Work out time will be 60minsDouble lessons 100mins (- 20mins for changing)= 80mins. 
Work out time will be 30minsSingle lessons 50mins (- 15mins for changing)= 35mins. 
20 extra minutes during double lessons will be used to update blog for single and doubles.

Day 1: September 3 - double lesson (60 mins workout + 20 mins blog progress)
5 mins Free style flexibility body exercises  
1 min break 
10 mins twisting upper body (for waist impact) Go at a steady pace
2 mins break 
10 mins walking up and down the stairs 
3 mins break 
12 mins cycling in the fitness centre 
2 mins rest 
12 mins cycling resume in the F.C
Finish with 2 mins stretching 
Total time for rests: 9 mins                  Work on blog for 20 mins

Day 2: Wednesday, September 9 - single lesson (30mins workout)

5 mins Free style flexibility body exercises  
1 min break 
10 mins twisting upper body (for waist impact) Go at a steady pace
2 mins break 
10 mins walking up and down the stairs 
1 min break 
Finish with 1 mins stretch 
Total time for rests: 4 mins    

Day 3: Thursday, September 10 - double lesson (60 mins workout + 20 mins blog progress)

5 mins Free style flexibility body exercises  
1 min break 
10 mins twisting upper body (for waist impact) Go at a steady pace
2 mins break 
10 mins walking up and down the stairs 
3 mins break 
12 mins cycling in the fitness centre 
2 mins rest 
12 mins cycling resume in the F.C
Finish with 2 mins stretching 
Total time for rests: 9 mins                Work on blog for 20 mins for today and the 9th

Day 4: Tuesday, September 15 - double lesson (60 mins workout + 20 mins blog progress)

5 mins Free style flexibility body exercises  
1 min break 
10 mins twisting upper body (for waist impact) Go at a steady pace
2 mins break 
10 mins walking up and down the stairs 
3 mins break 
12 mins cycling in the fitness centre 
2 mins rest 
12 mins cycling resume in the F.C
Finish with 2 mins stretching 
Total time for rests: 9 mins               Work on blog for 20 mins and check weight and waist size.

Day 5: Monday, September 21 - single lesson (30mins workout)
5 mins Free style flexibility body exercises  
1 min break 
10 mins twisting upper body (for waist impact) Go at a steady pace
2 mins break 
10 mins walking up and down the stairs 
1 min break 
Finish with 1 mins stretch 
Total time for rests: 4 mins    

Day 6: Tuesday, September 22 - double lesson (60 mins workout + 20 mins blog progress)

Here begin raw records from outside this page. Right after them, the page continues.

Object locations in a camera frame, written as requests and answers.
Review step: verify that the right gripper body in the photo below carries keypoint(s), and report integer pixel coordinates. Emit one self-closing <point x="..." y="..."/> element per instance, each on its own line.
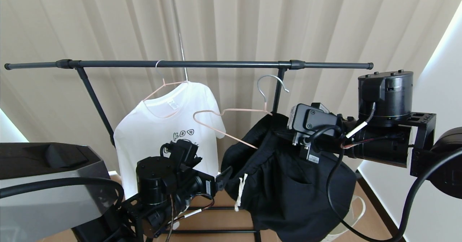
<point x="382" y="148"/>

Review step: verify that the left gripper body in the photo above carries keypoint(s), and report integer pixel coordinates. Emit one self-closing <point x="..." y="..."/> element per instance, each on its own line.
<point x="195" y="188"/>

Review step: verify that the white printed t-shirt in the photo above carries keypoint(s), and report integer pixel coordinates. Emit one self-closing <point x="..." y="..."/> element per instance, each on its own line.
<point x="144" y="137"/>

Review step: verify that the pink clothes hanger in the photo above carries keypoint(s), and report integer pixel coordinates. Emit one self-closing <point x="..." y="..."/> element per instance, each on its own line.
<point x="158" y="89"/>
<point x="245" y="109"/>

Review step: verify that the black garment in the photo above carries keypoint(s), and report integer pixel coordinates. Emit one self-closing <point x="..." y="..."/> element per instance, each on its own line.
<point x="288" y="191"/>

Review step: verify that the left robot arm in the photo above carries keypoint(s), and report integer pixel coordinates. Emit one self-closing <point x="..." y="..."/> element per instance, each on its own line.
<point x="54" y="191"/>

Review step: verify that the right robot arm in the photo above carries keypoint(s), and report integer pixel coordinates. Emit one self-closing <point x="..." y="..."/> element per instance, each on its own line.
<point x="386" y="94"/>

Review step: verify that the white laundry basket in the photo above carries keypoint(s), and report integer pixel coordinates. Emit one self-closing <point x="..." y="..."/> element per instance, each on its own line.
<point x="355" y="213"/>

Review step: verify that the black clothes rack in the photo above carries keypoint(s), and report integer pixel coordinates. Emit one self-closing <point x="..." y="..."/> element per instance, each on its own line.
<point x="216" y="64"/>

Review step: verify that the beige curtain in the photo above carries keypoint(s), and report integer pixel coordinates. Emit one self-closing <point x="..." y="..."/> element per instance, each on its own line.
<point x="288" y="18"/>

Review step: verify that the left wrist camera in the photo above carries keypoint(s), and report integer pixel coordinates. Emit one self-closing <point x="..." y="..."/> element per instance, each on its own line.
<point x="184" y="153"/>

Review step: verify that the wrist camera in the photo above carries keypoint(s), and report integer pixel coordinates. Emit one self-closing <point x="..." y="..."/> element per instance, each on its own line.
<point x="310" y="121"/>
<point x="184" y="153"/>

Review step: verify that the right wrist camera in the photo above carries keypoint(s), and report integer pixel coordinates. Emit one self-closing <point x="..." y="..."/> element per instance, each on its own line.
<point x="310" y="121"/>

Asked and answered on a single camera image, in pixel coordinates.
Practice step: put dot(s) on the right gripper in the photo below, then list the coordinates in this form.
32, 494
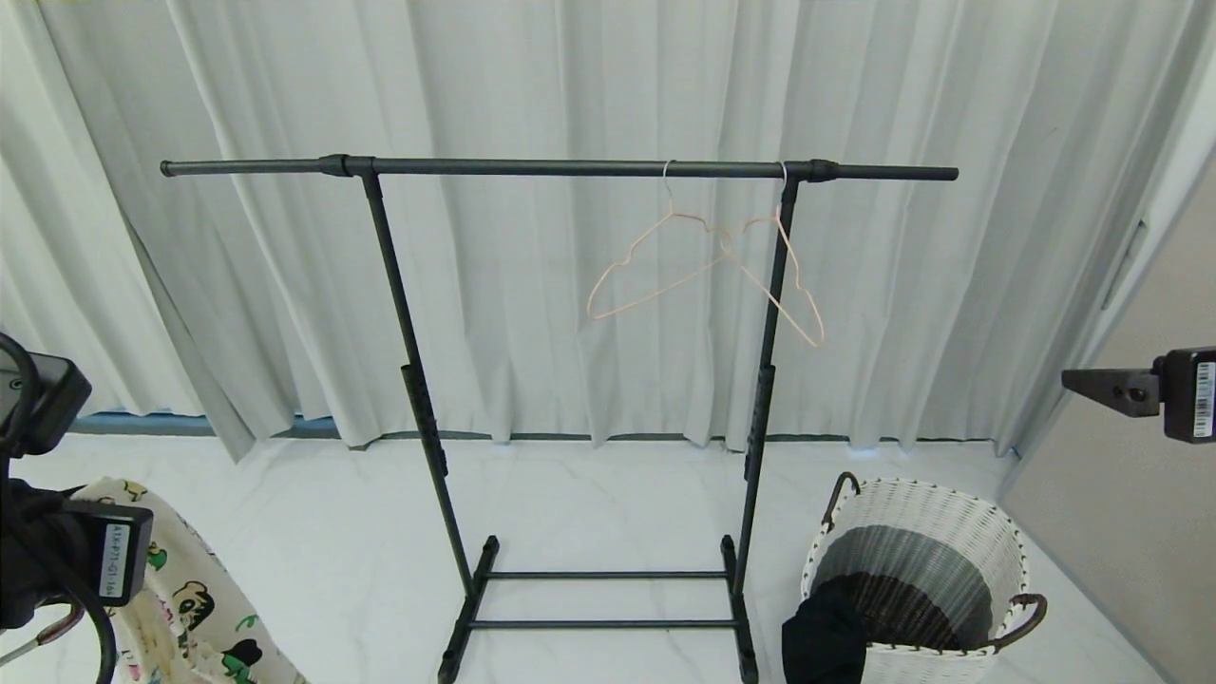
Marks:
1187, 394

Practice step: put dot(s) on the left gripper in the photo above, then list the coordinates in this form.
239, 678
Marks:
76, 560

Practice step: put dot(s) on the cream printed shorts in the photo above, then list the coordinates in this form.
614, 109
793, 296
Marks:
190, 617

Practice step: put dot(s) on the pink clothes hanger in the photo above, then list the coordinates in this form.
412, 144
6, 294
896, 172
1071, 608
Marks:
781, 214
672, 211

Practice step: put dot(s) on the white laundry basket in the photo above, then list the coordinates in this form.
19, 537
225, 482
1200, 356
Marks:
950, 513

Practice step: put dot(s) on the black clothes rack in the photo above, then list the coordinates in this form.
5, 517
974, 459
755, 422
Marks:
570, 168

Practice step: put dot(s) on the black garment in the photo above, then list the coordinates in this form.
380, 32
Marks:
822, 636

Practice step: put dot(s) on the white curtain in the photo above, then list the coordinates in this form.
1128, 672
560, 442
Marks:
532, 361

5 mins Free style flexibility body exercises  
1 min break 
10 mins twisting upper body (for waist impact) Go at a steady pace
2 mins break 
10 mins walking up and down the stairs 
3 mins break 
12 mins cycling in the fitness centre 
2 mins rest 
12 mins cycling resume in the F.C
Finish with 2 mins stretching 
Total time for rests: 9 mins               Work on blog for 20 mins for today and the 21st

Day 7: Tuesday, October 6 - double lesson, LAST DAY (60 mins workout + 20 mins blog progress)
5 mins Free style flexibility body exercises  
1 min break 
10 mins twisting upper body (for waist impact) Go at a steady pace
2 mins break 
10 mins walking up and down the stairs 
3 mins break 
12 mins cycling in the fitness centre 
2 mins rest 
12 mins cycling resume in the F.C
Finish with 2 mins stretching 
Total time for rests: 9 mins             Work on blog for 20 mins and check final weight and waist size.